Comment vois-tu ton futur ? Souhaites-tu rester dans le monde de la natation synchronisée ? Les entraînements ne te manquent pas trop ?
« On a beau en avoir marre de souffrir aux entraînements, de se faire mal et de devoir se lever le dimanche quand on a entraînement… Oui, les entraînements me manquent énormément ! J’apprends surtout à organiser tout le temps que j’ai maintenant !
Je suis actuellement en master 1 à l’INSEP en management des organisations sportives, et dans ce cadre en stage à la Fédération Française de Canoë-Kayak, au secteur événement. J’adore ça, j’apprends beaucoup de choses, j’espère pouvoir travailler plus tard dans l’organisation des événements sportifs.
J’espère aussi pouvoir transmettre tout ce que j’ai appris durant ma carrière. J’ai passé mon BEESAN (diplôme qui permet d’enseigner la natation, ndlr) il y a quelques années, donc j’espère pouvoir maintenant m’en servir, entraîner et aider des championnes en herbes ! »

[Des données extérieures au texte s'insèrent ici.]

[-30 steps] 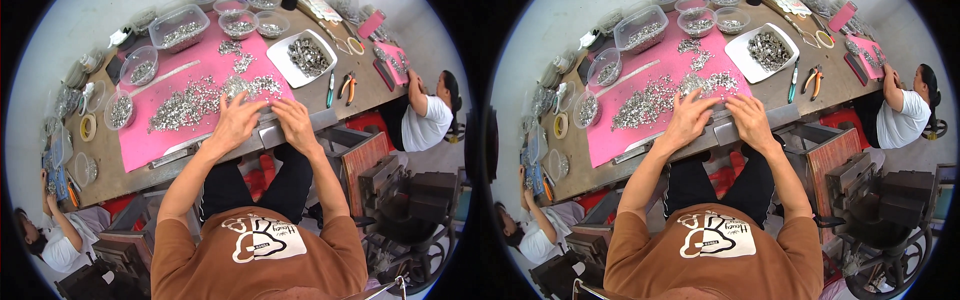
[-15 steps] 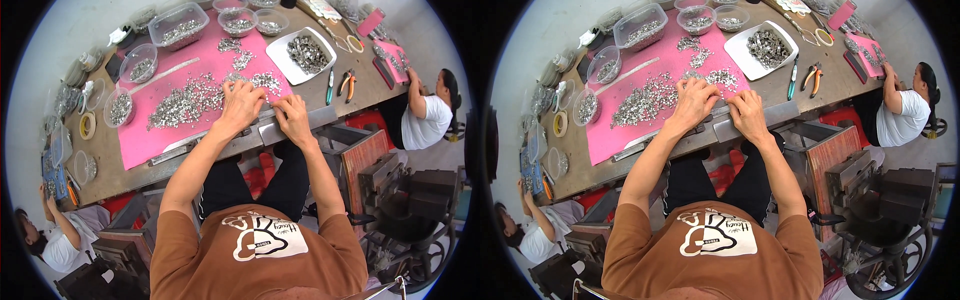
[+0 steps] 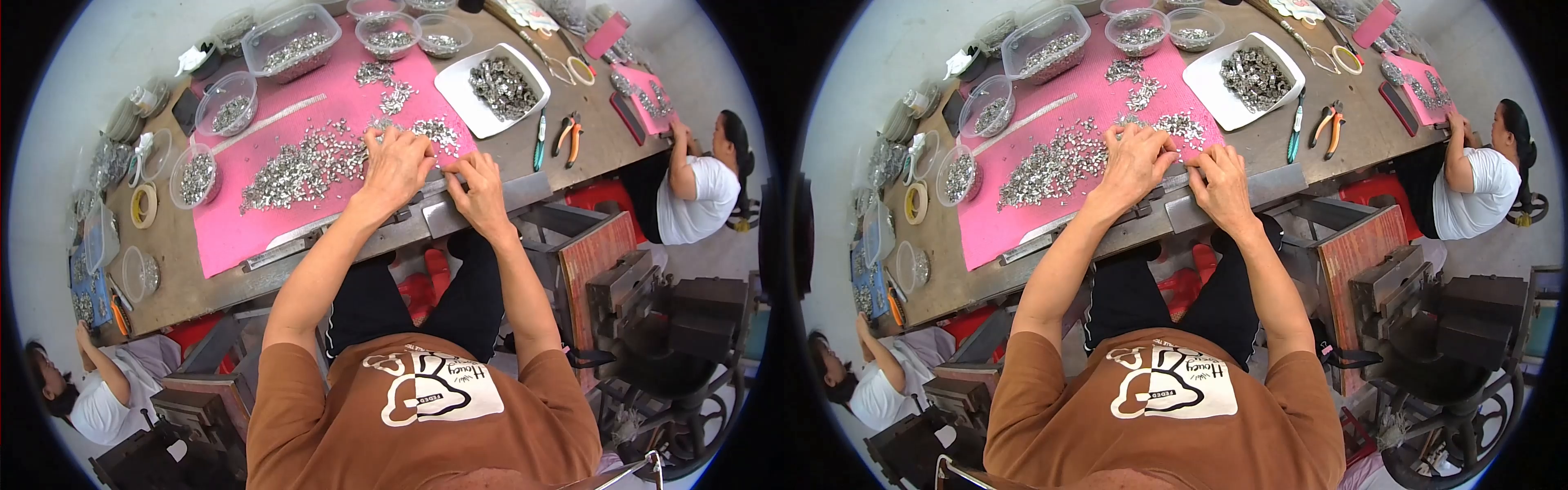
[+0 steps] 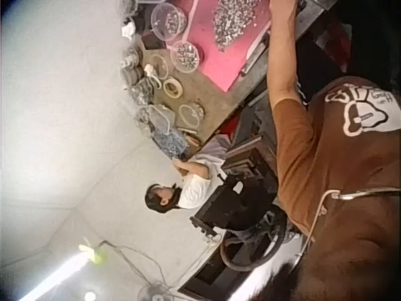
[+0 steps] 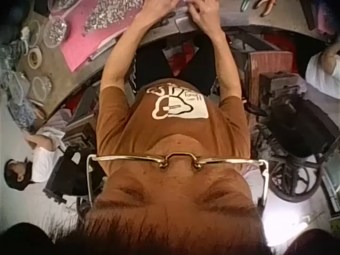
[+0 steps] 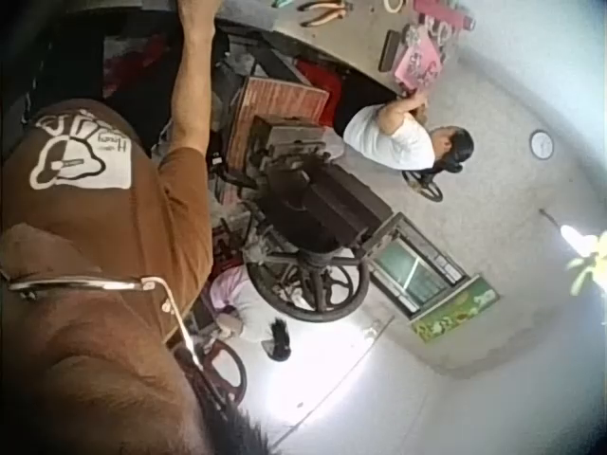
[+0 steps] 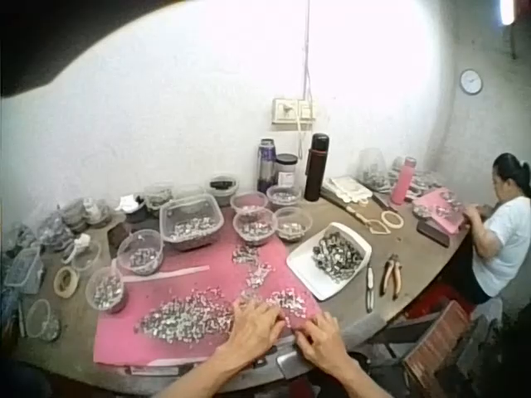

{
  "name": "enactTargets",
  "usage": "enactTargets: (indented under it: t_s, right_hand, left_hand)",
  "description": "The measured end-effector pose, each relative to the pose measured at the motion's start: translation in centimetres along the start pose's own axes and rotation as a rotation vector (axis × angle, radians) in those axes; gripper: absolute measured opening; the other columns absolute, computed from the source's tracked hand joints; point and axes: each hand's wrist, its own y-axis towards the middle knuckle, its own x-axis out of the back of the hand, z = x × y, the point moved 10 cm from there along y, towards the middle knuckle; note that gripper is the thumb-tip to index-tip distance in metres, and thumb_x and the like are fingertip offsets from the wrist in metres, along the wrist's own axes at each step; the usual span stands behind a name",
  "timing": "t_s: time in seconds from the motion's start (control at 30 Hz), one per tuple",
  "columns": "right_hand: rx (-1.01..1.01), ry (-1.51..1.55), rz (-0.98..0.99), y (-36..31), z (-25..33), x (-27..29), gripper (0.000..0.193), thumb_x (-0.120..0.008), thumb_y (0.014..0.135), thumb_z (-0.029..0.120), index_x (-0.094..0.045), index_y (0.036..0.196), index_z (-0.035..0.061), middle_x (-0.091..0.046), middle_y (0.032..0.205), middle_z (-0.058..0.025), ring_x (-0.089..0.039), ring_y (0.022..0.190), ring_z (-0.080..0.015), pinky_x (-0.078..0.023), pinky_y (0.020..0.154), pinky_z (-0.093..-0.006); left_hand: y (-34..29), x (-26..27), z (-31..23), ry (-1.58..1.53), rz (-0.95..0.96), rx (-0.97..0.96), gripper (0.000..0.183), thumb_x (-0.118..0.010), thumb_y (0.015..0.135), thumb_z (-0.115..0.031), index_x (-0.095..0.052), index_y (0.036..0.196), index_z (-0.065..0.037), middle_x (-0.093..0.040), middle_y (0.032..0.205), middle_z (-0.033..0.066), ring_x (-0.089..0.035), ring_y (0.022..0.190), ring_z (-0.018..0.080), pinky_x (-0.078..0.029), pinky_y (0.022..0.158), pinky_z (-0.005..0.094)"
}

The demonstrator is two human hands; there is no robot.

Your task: The person sorts small metal parts by hand, placing them into a metal tray.

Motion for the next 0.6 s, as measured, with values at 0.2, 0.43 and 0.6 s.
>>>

Merci beaucoup Lila pour ta gentillesse et bonne reconversion !
La carrière de Lila Meesseman-Bakir en quelques lignes :
Lila Meesseman-Bakir participe à ses premiers Championnats du monde en 2005, à Montréal, où elle termine 8e par équipe et 10e en duo. Deux ans plus tard, lors des Championnats du monde de Melbourne, elle termine 6e en combiné, 12e en équipe et 16e du duo.
En 2008, elle est sélectionnée avec Apolline Dreyfuss pour former le duo français aux Jeux Olympiques de Pékin. Elles prennent la 11e place de la compétition.
Lors des Championnats du monde de Rome en 2009, elle termine 8e du duo et 7e par équipe. Gênée par des douleurs, Lila Meesseman-Bakir décide en février 2010 de mettre à terme à sa carrière, à l’âge de 22 ans.